Il y eut un moment d'égoïste bonheur: le blessé fut oublié pendant une minute. Que ceux qui n'ont pas aimé jettent la première pierre.....
Après les premiers épanchements on parla du malheureux siou.
--Il est en danger, remarqua Rodolphe, et j'ai mandé un médecin de la ville en consultation... Il n'y a cependant point de parties essentielles de lésées, car la mort serait déjà survenue... Il y a les complications à redouter... les inflammations.
--Sais-tu, cousin, reprit Ida, que nous voudrions l'avoir ici pour le soigner, Léontine et moi.
--S'il est possible de l'amener, nous le ferons de grand coeur.

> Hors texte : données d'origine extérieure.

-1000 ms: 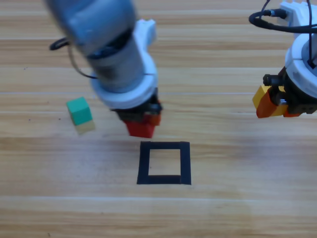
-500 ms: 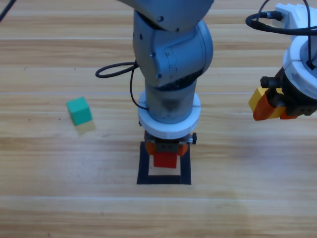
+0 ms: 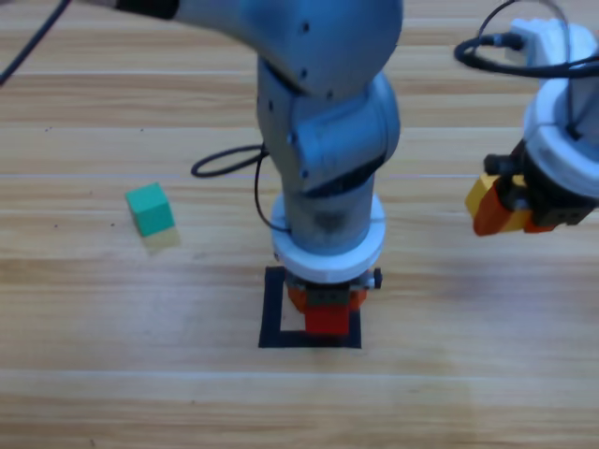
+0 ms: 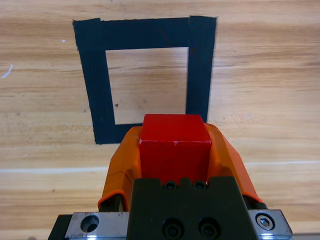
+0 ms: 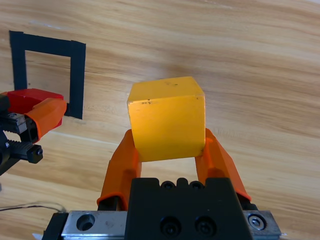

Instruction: Stack the blocks in the rectangular block: red at the bottom, yellow in the middle, green on top

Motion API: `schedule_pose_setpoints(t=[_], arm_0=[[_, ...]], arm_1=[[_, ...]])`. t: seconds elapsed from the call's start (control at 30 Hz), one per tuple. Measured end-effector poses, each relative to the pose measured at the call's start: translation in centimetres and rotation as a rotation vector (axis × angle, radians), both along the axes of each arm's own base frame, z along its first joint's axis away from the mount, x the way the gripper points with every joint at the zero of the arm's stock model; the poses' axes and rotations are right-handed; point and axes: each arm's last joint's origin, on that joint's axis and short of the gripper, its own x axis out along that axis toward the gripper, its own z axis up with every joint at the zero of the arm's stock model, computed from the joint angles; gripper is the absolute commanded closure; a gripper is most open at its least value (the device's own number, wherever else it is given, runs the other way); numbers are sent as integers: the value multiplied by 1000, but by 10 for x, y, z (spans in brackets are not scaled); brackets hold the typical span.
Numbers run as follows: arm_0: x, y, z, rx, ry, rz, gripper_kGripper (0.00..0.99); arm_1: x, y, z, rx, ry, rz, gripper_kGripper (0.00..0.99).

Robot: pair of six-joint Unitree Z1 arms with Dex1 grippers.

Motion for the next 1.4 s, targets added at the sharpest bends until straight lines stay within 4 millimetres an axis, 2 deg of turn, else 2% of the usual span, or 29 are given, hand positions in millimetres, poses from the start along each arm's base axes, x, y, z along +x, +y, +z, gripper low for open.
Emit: schedule_pose_setpoints(t=[0.17, 0.7, 1.4], arm_0=[[3, 6, -13, -1, 4, 0, 978], [16, 12, -14, -16, -8, 2, 978], [19, 15, -13, -3, -26, 10, 978]], arm_1=[[5, 5, -10, -20, 20, 0, 755], [8, 8, -17, -32, 30, 0, 755], [8, 8, -17, -32, 30, 0, 755]])
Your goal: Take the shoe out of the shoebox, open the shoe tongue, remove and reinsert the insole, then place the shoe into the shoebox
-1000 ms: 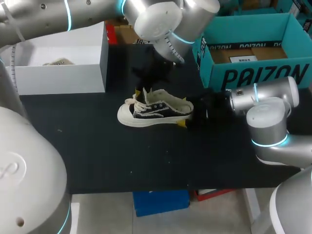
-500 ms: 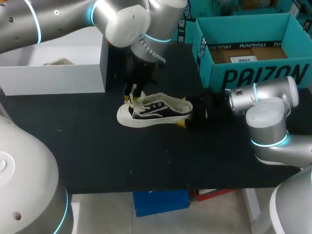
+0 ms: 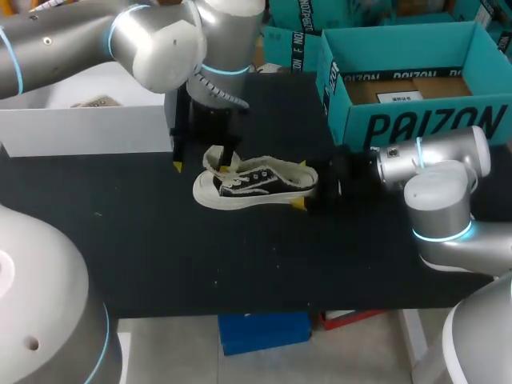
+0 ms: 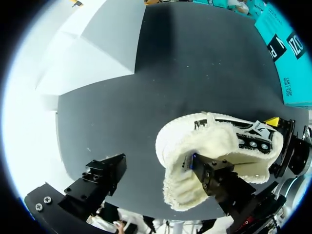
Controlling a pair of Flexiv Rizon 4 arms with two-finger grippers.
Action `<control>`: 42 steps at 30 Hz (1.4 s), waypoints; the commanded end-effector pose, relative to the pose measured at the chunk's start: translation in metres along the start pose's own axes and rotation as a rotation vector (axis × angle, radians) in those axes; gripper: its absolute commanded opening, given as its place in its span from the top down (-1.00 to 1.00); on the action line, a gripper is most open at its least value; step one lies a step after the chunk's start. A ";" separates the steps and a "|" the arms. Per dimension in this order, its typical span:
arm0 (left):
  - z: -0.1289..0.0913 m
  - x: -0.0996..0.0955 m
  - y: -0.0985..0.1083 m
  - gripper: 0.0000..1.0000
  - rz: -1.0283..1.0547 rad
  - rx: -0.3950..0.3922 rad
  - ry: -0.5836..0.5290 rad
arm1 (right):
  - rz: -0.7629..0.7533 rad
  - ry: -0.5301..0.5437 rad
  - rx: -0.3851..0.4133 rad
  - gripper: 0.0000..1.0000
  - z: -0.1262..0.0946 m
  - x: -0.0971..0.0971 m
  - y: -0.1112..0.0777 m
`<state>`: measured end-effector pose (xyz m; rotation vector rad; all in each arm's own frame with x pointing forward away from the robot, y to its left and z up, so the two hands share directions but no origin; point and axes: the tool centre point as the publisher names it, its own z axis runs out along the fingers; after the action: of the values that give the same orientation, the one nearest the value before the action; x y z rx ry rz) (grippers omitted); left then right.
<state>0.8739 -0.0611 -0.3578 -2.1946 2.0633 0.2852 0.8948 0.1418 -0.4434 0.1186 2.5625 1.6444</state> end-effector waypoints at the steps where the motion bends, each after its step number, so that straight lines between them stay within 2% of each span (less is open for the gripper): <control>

Je tiens à l'avoir sous mes yeux, afin de suivre mieux les phases du mal.
Ensuite Rodolphe raconta comment l'accident était arrivé. Il n'y avait rien de bien surprenant en cela. Les accidents de chasse sont si fréquents.
Cependant une pensée amère, atroce peut-être, entrait dans l'esprit de Léontine. Elle voulait s'en débarrasser, la chasser comme un mauvais rêve, comme un cauchemar, et elle revenait toujours, comme l'onde que l'on repousse avec un aviron.
III
Les chasseurs, Vilbertin en tête, rentrèrent dans la ville, avec le caribou qu'ils avaient tué, étendu sur un traîneau. La nouvelle de l'accident se répandit vite. Ce fut toute une journée le sujet de la conversation.